Mais do que recursos, dedicamos nosso tempo para mentorar, apoiar, guiar e inspirar jovens estudantes. Aprendemos que poderíamos fazer a diferença por meio da educação. Então chegamos a uma conclusão chave nessa nossa jornada: a maneira como a prosperidade é usada tem mais impacto do que a quantidade deixada.
Passamos a interpretar a ideia de prosperidade como um instrumento de potencialização — e não de substituição — do esforço dos nossos filhos. Nos perguntamos: quais os potenciais impactos de nossos filhos terem a expectativa de uma herança?
Nossas reflexões apontavam para o risco de matar o senso de urgência, a determinação e a capacidade de valorizar as pequenas e grandes conquistas. O risco de gerar identidade pelo patrimônio – em vez da construção pessoal – de desconectá-los da realidade e de gerar uma falta de autonomia na nossa ausência.
Nessa jornada de reflexões lemos muito, das cartas de Warren Buffett ao livro Die with Zero, de Bill Perkins. Aprendemos que deveríamos dar valor aos momentos, buscando mais memórias duradouras do que acumular bens materiais. Descobrimos que a prosperidade pode ser usada para gerar impacto em vida, fortalecendo laços e eliminando o risco de que os filhos se tornem dependentes financeiros.

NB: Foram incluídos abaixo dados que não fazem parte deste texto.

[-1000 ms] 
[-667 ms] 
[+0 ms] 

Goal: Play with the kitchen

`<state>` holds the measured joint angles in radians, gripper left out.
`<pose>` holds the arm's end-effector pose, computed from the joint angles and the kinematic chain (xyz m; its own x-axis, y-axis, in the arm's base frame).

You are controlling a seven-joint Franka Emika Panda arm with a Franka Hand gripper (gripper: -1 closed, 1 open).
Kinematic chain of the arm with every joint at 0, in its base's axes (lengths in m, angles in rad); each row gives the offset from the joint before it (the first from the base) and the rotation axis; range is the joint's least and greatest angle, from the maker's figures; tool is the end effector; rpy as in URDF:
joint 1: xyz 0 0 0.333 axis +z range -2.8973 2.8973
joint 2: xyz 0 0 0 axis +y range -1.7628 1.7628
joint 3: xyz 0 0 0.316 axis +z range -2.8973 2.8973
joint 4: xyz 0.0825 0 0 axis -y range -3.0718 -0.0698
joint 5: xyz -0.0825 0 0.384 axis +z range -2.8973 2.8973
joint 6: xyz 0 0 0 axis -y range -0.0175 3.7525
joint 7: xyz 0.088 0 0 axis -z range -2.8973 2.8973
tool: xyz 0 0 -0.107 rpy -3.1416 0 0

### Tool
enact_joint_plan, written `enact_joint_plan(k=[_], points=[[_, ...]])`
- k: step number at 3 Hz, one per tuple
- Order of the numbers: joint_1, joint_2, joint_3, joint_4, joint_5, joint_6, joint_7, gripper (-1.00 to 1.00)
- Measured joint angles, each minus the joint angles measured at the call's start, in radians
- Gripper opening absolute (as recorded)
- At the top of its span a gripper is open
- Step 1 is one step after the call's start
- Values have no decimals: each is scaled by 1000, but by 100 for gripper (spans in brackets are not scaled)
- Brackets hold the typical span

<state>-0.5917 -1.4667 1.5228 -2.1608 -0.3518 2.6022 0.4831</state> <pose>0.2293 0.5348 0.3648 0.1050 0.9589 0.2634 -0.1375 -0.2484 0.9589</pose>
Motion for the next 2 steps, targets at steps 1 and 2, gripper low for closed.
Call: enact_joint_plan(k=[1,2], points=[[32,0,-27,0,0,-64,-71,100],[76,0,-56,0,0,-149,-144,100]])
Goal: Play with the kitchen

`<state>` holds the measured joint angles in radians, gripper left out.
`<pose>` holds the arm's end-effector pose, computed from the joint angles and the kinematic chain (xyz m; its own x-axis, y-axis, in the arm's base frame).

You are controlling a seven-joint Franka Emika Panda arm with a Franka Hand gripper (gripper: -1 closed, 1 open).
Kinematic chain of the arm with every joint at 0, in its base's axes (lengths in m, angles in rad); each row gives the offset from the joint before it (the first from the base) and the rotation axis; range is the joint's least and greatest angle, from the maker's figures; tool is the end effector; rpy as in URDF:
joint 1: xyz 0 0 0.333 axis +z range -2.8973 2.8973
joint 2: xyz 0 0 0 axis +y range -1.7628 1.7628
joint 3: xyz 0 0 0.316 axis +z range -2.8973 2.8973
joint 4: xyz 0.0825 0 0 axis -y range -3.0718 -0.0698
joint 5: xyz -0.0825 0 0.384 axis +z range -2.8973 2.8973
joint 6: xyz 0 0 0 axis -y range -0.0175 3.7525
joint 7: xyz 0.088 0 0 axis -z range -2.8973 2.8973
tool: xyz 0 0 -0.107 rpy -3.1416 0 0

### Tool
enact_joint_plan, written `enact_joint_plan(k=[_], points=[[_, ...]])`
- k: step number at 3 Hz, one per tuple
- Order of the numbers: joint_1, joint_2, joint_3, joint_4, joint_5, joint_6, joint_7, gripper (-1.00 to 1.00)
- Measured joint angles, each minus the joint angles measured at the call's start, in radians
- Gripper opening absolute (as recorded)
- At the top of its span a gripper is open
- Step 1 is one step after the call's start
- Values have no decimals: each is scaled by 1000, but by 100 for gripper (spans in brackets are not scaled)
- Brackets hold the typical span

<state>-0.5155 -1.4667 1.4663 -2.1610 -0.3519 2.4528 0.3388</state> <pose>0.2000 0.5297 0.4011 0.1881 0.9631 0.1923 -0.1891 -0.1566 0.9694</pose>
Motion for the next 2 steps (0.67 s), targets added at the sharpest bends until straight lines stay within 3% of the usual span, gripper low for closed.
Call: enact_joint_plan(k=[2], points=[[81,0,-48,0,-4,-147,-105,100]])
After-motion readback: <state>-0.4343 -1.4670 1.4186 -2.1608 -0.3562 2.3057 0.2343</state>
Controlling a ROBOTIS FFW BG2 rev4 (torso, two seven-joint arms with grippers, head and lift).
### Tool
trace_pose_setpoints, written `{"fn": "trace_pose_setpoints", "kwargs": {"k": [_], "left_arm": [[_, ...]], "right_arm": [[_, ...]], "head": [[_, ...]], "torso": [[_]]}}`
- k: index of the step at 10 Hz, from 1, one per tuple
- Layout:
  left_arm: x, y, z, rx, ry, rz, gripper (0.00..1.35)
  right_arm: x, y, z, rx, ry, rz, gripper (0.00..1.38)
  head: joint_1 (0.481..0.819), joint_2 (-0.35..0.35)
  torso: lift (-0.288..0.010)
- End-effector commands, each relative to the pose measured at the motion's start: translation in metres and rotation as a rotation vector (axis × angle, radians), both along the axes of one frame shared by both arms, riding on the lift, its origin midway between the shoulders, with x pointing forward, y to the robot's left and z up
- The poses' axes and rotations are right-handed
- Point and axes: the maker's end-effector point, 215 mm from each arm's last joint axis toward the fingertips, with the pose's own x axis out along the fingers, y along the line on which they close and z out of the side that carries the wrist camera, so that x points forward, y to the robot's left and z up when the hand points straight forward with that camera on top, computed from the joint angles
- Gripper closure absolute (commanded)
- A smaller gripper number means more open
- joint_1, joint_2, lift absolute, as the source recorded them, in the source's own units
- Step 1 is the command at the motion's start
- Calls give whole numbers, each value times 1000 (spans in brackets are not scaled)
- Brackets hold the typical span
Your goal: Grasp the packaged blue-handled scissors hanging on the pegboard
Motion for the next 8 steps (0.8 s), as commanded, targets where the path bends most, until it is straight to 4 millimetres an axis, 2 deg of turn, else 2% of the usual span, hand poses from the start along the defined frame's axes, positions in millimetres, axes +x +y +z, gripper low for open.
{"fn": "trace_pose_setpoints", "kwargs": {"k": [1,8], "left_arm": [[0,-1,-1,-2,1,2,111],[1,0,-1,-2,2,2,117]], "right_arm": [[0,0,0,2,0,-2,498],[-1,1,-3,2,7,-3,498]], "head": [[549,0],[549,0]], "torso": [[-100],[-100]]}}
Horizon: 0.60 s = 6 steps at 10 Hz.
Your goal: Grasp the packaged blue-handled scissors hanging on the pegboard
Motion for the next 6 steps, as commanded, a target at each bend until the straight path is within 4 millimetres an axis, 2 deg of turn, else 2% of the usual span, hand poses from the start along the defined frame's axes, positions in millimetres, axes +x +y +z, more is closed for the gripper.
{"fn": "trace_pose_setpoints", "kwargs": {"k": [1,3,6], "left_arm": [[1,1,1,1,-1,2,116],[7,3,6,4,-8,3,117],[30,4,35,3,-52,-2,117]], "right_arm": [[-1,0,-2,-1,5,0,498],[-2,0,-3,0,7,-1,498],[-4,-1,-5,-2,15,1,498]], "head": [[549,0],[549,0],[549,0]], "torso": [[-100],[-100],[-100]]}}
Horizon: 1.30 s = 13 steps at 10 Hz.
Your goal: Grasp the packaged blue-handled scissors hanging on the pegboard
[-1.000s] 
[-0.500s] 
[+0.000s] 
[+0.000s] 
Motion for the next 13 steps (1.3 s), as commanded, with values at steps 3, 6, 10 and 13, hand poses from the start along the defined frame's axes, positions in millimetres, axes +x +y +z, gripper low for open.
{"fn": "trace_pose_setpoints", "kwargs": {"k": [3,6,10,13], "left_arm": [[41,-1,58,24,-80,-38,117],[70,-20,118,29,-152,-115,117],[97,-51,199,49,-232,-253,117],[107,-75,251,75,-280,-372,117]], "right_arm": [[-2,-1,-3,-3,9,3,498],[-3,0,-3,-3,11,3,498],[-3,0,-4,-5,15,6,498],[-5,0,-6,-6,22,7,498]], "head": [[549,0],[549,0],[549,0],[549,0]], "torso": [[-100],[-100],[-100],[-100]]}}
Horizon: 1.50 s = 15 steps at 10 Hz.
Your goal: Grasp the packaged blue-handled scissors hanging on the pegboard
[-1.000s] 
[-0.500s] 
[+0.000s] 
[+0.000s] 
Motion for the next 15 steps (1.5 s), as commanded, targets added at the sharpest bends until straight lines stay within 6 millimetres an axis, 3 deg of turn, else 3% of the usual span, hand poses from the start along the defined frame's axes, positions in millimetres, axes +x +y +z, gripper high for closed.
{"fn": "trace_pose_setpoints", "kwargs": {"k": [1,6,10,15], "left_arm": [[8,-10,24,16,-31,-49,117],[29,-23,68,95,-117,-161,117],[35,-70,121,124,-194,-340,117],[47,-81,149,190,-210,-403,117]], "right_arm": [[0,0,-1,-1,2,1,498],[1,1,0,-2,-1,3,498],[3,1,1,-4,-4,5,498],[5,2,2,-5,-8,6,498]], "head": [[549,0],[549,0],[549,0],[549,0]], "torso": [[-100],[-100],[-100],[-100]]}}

A partir daí, criamos nossas regras e passamos a enfatizar para nossos filhos: esperem de nós total apoio à educação, mas sua prosperidade será resultado do suor de vocês. Isso virou parte do nosso diálogo cotidiano em casa. Queremos ensinar que o senso de realização aumenta com a relação de causa (educação e trabalho) e efeito (prosperidade).

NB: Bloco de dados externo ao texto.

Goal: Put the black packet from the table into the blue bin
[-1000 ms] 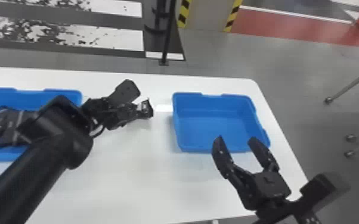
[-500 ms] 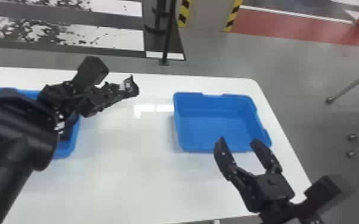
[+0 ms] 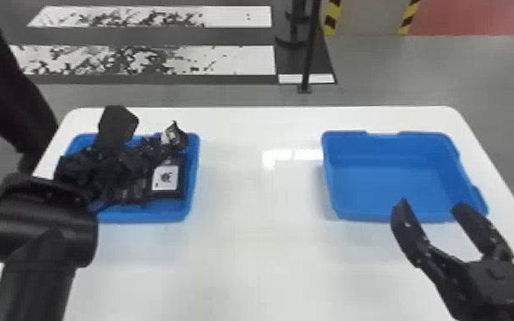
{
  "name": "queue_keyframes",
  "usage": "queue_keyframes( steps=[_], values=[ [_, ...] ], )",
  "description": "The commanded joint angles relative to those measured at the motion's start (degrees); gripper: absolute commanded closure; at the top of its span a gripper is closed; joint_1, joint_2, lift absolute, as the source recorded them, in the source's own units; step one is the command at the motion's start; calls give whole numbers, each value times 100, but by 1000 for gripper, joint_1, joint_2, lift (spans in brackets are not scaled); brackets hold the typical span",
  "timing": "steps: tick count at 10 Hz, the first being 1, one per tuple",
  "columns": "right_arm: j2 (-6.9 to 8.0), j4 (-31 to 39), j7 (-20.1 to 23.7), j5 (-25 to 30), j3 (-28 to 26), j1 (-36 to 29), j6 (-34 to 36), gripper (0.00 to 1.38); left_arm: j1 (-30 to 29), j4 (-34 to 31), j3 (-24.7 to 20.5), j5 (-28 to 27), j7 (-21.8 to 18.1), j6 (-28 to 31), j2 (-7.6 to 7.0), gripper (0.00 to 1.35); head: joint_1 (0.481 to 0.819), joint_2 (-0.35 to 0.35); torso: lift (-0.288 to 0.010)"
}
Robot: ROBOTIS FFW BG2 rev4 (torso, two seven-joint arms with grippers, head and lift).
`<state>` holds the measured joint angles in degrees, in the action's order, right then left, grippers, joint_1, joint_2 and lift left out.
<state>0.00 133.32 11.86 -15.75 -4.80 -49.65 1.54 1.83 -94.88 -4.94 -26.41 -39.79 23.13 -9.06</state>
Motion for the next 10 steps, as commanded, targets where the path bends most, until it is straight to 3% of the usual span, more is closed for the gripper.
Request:
queue_keyframes(
  steps=[1,2,3,4,6,7,9,10],
  values=[
    [5,6,0,-13,0,-12,0,134,-309,-250,-294,-67,-28,-7,1,1202,695,39,-110],
    [5,6,0,-13,0,-26,0,134,-520,-489,-420,-67,-28,50,36,935,695,70,-110],
    [5,20,0,-13,0,-26,0,134,-717,-700,-626,-67,-28,-63,133,403,695,89,-110],
    [5,20,0,-13,0,-26,0,134,-886,-939,-854,-44,-37,-21,229,64,695,105,-110],
    [5,34,0,-2,0,-41,0,134,-1434,-1600,-1163,481,-46,-63,308,173,695,131,-110],
    [5,48,0,-13,0,-41,0,134,-1814,-1923,-1414,744,-20,-316,431,191,695,140,-110],
    [5,105,-17,-13,0,-97,0,134,-2644,-2500,-2111,1190,86,-836,827,196,695,157,-110],
    [5,119,-26,-25,0,-111,0,134,-3024,-2640,-2385,1521,200,-1230,921,196,695,186,-110]
  ],
)
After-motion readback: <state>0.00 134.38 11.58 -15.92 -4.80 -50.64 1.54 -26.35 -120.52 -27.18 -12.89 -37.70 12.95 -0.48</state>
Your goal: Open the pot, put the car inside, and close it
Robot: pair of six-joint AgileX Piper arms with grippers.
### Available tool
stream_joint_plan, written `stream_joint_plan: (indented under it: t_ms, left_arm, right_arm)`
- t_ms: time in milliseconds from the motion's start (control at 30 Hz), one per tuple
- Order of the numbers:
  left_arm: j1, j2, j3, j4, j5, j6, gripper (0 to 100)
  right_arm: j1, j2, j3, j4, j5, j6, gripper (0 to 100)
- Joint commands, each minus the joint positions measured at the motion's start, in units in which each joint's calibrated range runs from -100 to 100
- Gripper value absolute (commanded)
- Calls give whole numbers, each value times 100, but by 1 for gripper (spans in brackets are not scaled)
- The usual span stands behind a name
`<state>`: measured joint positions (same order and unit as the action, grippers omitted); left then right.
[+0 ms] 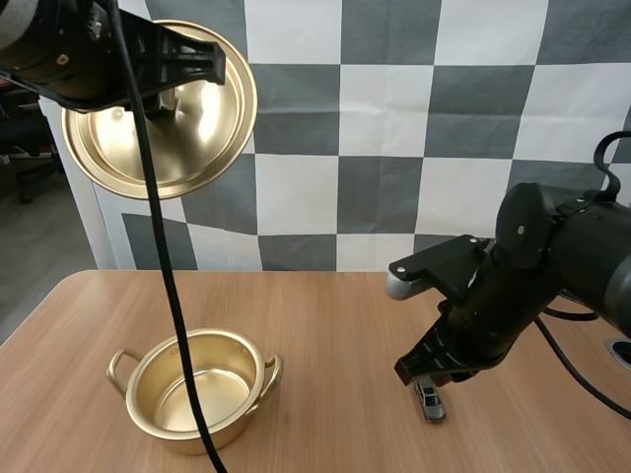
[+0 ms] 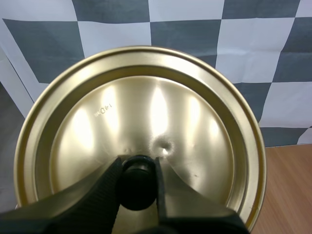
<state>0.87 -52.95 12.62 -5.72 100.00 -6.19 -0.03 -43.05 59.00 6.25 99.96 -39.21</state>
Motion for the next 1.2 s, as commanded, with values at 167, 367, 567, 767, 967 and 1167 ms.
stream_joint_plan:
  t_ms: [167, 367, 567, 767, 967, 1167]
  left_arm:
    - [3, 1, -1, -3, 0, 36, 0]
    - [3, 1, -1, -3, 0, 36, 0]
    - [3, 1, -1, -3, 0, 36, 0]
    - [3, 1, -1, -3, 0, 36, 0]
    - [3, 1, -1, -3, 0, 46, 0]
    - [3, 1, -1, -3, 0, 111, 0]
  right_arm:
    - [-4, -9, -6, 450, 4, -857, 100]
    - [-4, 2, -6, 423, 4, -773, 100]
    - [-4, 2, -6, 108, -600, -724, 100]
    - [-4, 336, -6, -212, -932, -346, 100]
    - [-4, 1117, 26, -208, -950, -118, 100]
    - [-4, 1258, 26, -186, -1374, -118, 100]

Com todas essas reflexões chegamos ao nosso planejamento de vida. Aos 40 anos escrevemos nosso testamento para regrar o que acontecerá caso não estejamos aqui nos próximos anos: apoio total à educação deles e base sólida para que desenvolvam sua autonomia e construam uma trajetória.
Dos nossos 50 anos em diante, o testamento atual deixa de ser nosso guia: nossos filhos começam a entrar no mercado de trabalho e, então, passamos a direcionar uma maior parte dos nossos recursos para apoiar a educação. Vamos direcionar fluxos constantes para apoiar pessoas e projetos ligados à educação, para que essas pessoas, junto com nossos filhos, possam criar mais prosperidade para toda a sociedade.

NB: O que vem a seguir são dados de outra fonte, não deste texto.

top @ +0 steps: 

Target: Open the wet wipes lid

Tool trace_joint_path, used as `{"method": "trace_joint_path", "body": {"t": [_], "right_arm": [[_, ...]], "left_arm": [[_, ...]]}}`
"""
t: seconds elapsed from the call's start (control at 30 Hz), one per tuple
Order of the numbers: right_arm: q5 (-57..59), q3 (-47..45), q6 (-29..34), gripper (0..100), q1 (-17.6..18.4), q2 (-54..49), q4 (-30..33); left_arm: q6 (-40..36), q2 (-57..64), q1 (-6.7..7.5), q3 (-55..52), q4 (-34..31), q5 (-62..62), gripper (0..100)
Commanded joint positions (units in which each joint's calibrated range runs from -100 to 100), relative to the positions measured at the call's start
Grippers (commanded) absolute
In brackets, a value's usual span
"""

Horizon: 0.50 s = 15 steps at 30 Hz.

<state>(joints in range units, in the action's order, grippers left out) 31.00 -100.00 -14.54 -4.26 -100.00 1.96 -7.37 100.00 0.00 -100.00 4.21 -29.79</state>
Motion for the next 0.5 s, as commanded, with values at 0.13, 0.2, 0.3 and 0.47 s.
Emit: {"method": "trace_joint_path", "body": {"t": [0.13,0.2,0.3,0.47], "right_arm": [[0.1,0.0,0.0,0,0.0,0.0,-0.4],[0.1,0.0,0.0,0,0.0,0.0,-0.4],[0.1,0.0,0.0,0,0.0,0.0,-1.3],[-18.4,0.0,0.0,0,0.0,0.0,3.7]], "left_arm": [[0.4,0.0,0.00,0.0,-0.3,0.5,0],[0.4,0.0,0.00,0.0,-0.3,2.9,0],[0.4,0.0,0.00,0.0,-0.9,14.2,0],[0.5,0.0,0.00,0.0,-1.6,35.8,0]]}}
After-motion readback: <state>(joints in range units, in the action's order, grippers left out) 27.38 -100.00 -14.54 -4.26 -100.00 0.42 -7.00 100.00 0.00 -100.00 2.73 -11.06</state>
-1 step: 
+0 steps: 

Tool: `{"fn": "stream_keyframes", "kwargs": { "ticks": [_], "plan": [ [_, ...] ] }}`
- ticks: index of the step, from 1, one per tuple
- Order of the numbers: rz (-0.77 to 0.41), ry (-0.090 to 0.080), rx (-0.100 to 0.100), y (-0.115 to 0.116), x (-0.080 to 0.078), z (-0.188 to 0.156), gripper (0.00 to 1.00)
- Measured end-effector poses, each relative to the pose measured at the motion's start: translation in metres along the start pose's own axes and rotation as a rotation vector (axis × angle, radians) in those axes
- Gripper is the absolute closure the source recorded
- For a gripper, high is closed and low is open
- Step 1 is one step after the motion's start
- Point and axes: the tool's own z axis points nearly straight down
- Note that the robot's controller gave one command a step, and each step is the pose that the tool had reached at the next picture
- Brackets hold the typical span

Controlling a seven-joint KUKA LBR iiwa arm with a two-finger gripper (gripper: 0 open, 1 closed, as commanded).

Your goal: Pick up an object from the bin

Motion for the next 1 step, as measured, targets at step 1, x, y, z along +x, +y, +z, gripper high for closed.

A partir dos 50, doaremos anualmente um percentual fixo de nosso patrimônio até os 80 anos, a partir de quando nossas doações anuais passarão a ser um valor fixo nominal, para que ainda nos restem recursos para cobrir nosso custo até nossa morte.
Doar em vida, com planejamento e propósito, amplia nossa capacidade de contribuir com a educação de quem mais precisa — inclusive como forma de ensinar nossos filhos a fazerem o mesmo. Queremos formar cidadãos comprometidos com a construção de valor não apenas para si, mas para o coletivo.
Mais do que esperar uma herança, queremos que eles se sintam uma parte ativa da construção de um Brasil mais justo, onde a educação seja alavanca de transformação.
Ana Carolina Nomura Barreto é sócia do Mattos Filho. Diego Barreto é CEO do iFood.